More a sane, opportunistic move for the business, rather than a judgement over the objective quality of a product.
But the OA is about Adobe and HTML. Of course, it's not so much that they'll jump to the tech that has displaced them, it's more the marketing language (which, again, I know everyone's at it) suggests "yeah, cool, we always wanted this one to win, honest". They even give a history lesson on the site, and that's not the history I remember.
Poor engineering, that's aimed more at Flex than Flash. I spent many months suffering at the hands of Flex and the Adobe IDE. We implemented exactly the same app in both Flex and Java, Flex and its environment were painful, relatively.

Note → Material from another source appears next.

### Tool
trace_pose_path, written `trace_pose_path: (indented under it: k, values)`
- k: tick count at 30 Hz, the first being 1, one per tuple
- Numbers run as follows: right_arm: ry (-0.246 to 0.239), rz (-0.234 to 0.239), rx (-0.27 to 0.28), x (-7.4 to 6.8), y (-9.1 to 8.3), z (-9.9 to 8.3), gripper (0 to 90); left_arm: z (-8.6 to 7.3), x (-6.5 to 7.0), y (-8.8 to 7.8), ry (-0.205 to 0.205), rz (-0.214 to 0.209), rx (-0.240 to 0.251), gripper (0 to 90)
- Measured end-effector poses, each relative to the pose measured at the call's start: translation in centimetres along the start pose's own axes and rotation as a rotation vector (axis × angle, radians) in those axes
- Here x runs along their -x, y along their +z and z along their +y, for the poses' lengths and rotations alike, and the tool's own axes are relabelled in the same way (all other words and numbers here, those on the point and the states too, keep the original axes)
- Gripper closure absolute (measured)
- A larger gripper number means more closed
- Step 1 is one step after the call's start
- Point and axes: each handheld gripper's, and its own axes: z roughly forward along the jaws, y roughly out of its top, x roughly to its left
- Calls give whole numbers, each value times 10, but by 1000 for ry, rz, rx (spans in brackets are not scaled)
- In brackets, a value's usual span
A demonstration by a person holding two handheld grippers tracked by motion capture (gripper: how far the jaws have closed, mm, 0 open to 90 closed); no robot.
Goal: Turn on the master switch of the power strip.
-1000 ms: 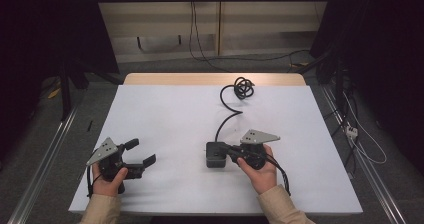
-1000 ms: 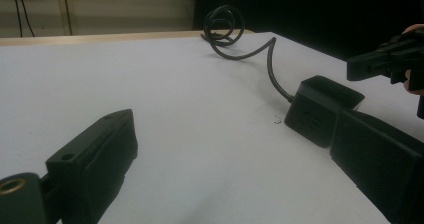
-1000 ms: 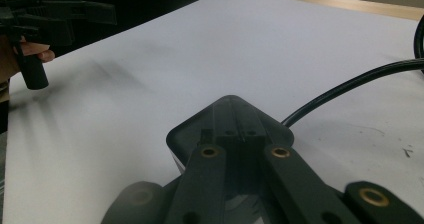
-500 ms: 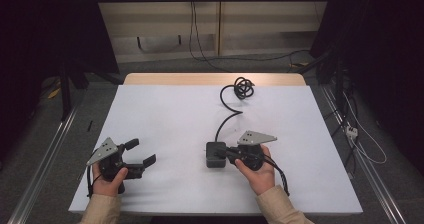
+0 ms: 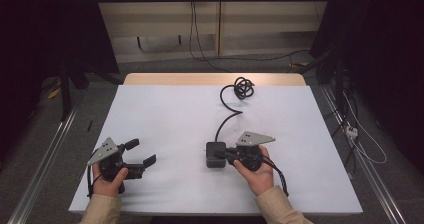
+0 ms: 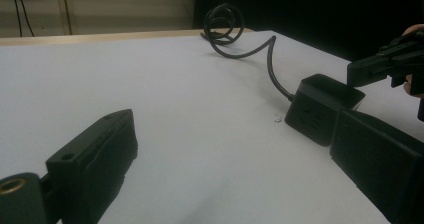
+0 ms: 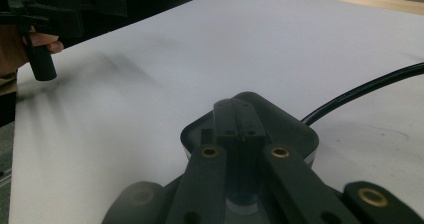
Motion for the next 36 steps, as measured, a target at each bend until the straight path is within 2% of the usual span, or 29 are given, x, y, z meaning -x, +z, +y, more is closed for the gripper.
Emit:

Companies will protect their own interests, but both I personally view Adobe's decision to drop the SVG plugin, and Microsoft's decision to enforce their own standard on IE as de facto, as having put a general drag on what could and can be achieved in browsers. They're entitled to do so, but I think the decisions have been detrimental to the Internet population as whole, that's all.
Absolutely. We're still paying the price(s) now...
You could say that, but then you'd be choosing to forget the fact that mobile Flash was awful from day one until it was discontinued, which was 100% of Steve Jobs' public position on Flash. Performance sucked, it was a battery hog, and it didn't interpret touch gestures correctly at all.
Who really cares what the motivation of Apple was? We're all better off with Flash never making a successful foothold in mobile. Feel free to write it off as nothing but selfish evil if you must, but that doesn't change the fact that it was a positive overall and only Apple had the balls to do it, regardless of potential motivation.
At it's heart, Adobe is a tools company. Regardless of whether or not they wanted to embrace SVG and Canvas, the fact that they are now building tools to support these standards will only make them more accessible to many more developers and non-programmers.
For digital publishing, Adobe have Dreamweaver, Muse, Edge, (part of InDesign), Flash... all linked with Creative Cloud, which allows you to publish 'to-the-web' (Great for non-technical designers).
I would hazard a guess that you work for Quark, or are an Apple-like fanboy of them, to present such a one sided argument with a fraction of the complete information.
As an (non-paid) author for the Dutch InDesign User website and magazine I do find it funny someone might accuse me of working for Quark!
To say Adobe is tied to Postscript unlike Quark comes across as fanboy-ism. Given adobe are heavily invested in HTML. That said the OP clarified what he means by Desktop Publishing and it makes more sense.
What CSS/HTML does Quark support?
From a developer's perceptive it might suck, but from a designer's perceptive it's 'good enough' and better than static PDF files like InDesign creates.
Fellow sufferer here. "looks horrible" is probably understatement. Some days "makes me want to poke my eye out" is appropriate. I have resorted to custom Stylish font replacement scripts to step around the problem.
One of my biggest gripes with [Adobe] is that for a company that tries to be an end-all be-all for designers and content creators, their application designs, splash screens, icons are all incredibly weak if not outright dated. If they don't even understand (or care) about the industry they're marketing to to do these things internally, how can I expect their tools to be the right solution?